Crash test the resiliency of your zone-redundant solution!

by: Seif Bassem
Feb 06, 2024

Remember that time your app mysteriously tanked during peak traffic? Or how a rogue spike in CPU usage brought everything to a screeching halt? While unplanned chaos can be a nightmare, controlled chaos, on the other hand, can be your best friend. Azure Chaos Studio steps in as your personal mad scientist, helping you inject simulated failures into your Azure applications, so you can identify and fix weaknesses before they wreak havoc in the real world.

Chaos Studio lets you take your app for a controlled stress test, simulating outages, network disruptions, and resource limitations. By observing how your app responds to these simulated attacks, you can uncover hidden vulnerabilities, test your disaster recovery plans, and build in self-healing mechanisms. It’s like proactively stress-testing your app’s muscles, making it stronger and more adaptable to the inevitable bumps in the cloud road.

So, ditch the fear of the unknown and embrace the controlled chaos of Azure Chaos Studio. It might just be the secret weapon you need to build applications that are truly resilient and ready to face whatever the cloud throws their way.

In this post, we will use chaos studio to test the resiliency of a very simple application hosted on a virtual machine scale set distributed across 3 availability zones.

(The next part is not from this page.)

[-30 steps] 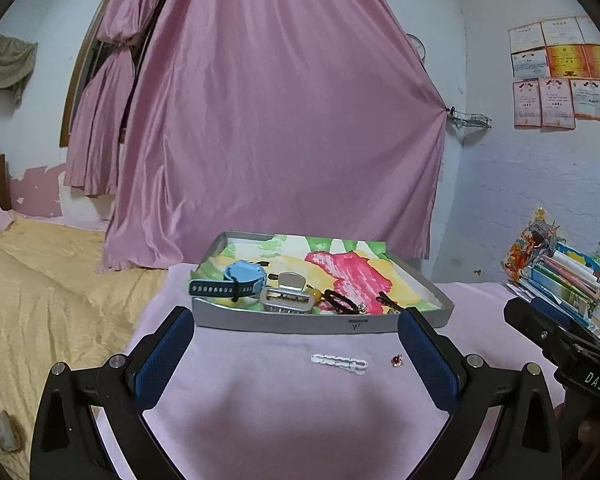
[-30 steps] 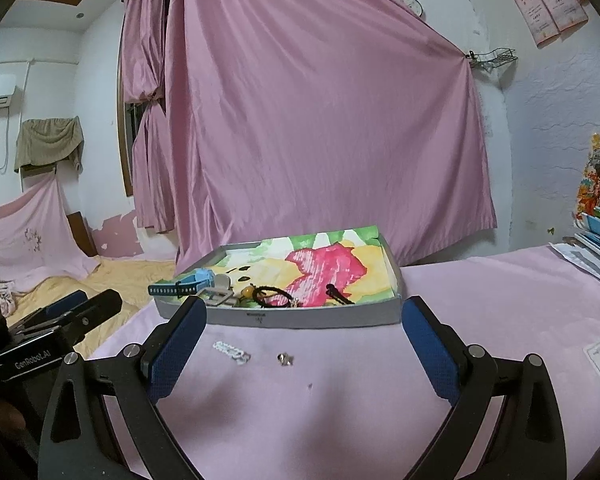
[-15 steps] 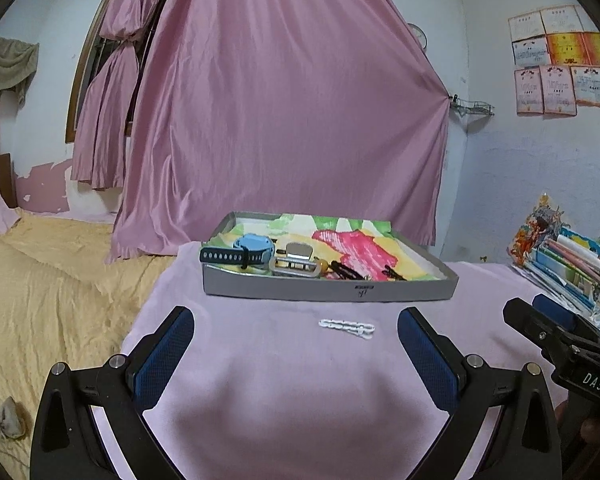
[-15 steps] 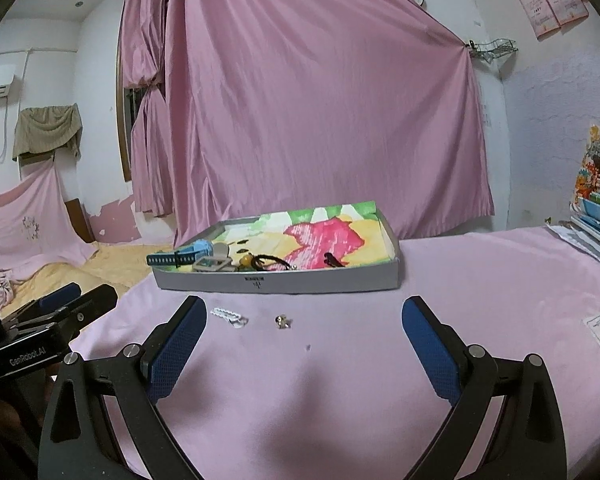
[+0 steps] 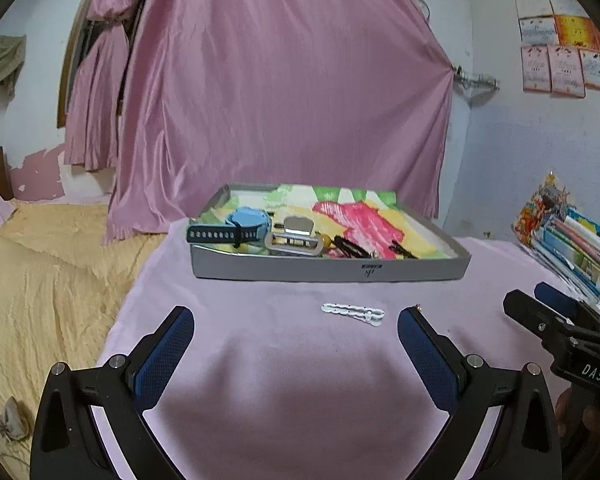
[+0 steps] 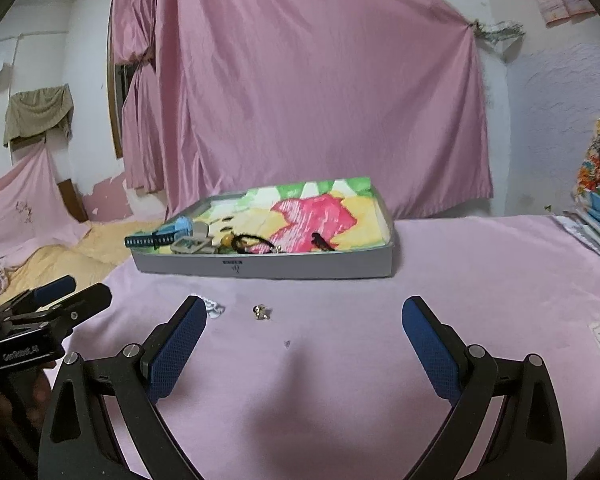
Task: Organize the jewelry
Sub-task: 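Grasp the white beaded hair clip with the left tool while the right tool grasps the gold earring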
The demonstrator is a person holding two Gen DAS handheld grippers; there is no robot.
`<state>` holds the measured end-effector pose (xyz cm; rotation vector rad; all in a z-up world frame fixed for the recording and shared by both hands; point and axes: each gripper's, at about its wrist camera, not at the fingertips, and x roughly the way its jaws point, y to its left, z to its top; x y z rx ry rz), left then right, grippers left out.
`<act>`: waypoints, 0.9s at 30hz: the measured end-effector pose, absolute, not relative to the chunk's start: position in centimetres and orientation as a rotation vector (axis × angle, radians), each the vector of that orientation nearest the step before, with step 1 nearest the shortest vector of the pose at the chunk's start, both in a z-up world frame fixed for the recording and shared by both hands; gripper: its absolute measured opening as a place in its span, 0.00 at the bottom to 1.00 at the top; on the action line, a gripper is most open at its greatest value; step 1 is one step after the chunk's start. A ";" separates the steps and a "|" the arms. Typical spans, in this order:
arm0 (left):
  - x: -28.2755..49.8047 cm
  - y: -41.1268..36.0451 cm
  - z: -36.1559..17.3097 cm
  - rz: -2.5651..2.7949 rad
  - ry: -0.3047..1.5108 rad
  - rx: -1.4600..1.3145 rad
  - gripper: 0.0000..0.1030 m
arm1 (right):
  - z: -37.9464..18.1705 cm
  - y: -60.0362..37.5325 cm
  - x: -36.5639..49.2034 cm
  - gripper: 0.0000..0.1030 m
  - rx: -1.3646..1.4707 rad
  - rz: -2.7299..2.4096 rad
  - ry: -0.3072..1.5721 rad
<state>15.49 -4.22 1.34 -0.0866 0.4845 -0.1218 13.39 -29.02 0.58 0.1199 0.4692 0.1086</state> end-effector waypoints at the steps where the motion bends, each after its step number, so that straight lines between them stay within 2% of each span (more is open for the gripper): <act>1: 15.9 -4.3 1.3 -0.123 0.501 -0.084 0.99 | 0.5 -29.1 13.7 0.93 0.119 0.116 0.486; 13: 20.1 -6.0 0.1 -0.160 0.685 -0.055 0.99 | -1.2 -29.6 18.0 0.91 0.066 0.206 0.695; 18: 21.7 -7.2 -0.6 -0.166 0.765 -0.025 0.99 | -1.7 -29.4 19.2 0.71 0.025 0.232 0.757; 21: 22.5 -7.7 -0.9 -0.171 0.798 -0.017 0.99 | -1.9 -29.2 19.8 0.68 0.010 0.251 0.786; 23: 22.8 -7.9 -0.9 -0.179 0.807 -0.010 0.99 | -2.0 -28.9 20.3 0.61 -0.004 0.267 0.802; 25: 23.1 -8.3 -0.9 -0.187 0.808 0.001 0.99 | -2.1 -28.8 20.7 0.60 -0.010 0.279 0.811; 27: 23.3 -8.6 -0.9 -0.198 0.811 0.011 0.99 | -2.1 -28.8 20.9 0.54 -0.014 0.285 0.817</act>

What are Azure Availability Zones?

Azure Availability Zones are unique data center locations within an Azure region, each comprising its own power, cooling, and networking. These zones are physically separate from one another, often located miles apart, providing independent power sources and networking to minimize the risk of simultaneous failures. By distributing resources across Availability Zones, Azure aims to protect applications and data from data center-level failures, ensuring high availability and business continuity. Advantages of Azure Availability Zones:

Fault Isolation: Azure Availability Zones enable fault isolation by spreading resources across multiple zones. In the unfortunate event of a hardware failure, power outage, or network issue in one zone, the others continue to operate seamlessly. This ensures that your applications remain online and available, even in the face of localized incidents.

Redundant Networking: Each Availability Zone is equipped with its own dedicated networking infrastructure. This redundancy minimizes the risk of a single point of failure in your application’s network connectivity. In case of a network disruption in one zone, traffic is automatically redirected to alternate zones, maintaining continuous service availability.

Business Continuity: By strategically deploying resources across Azure Availability Zones, businesses can enhance their disaster recovery strategies. In the event of a regional catastrophe, such as a natural disaster or an extended power outage, the unaffected zones continue to operate, ensuring business continuity and data integrity.

Scalability and Performance: Leveraging Availability Zones allows for horizontal scaling of applications across zones, facilitating optimal performance and resource utilization. This enables businesses to meet growing demands while maintaining high availability standards.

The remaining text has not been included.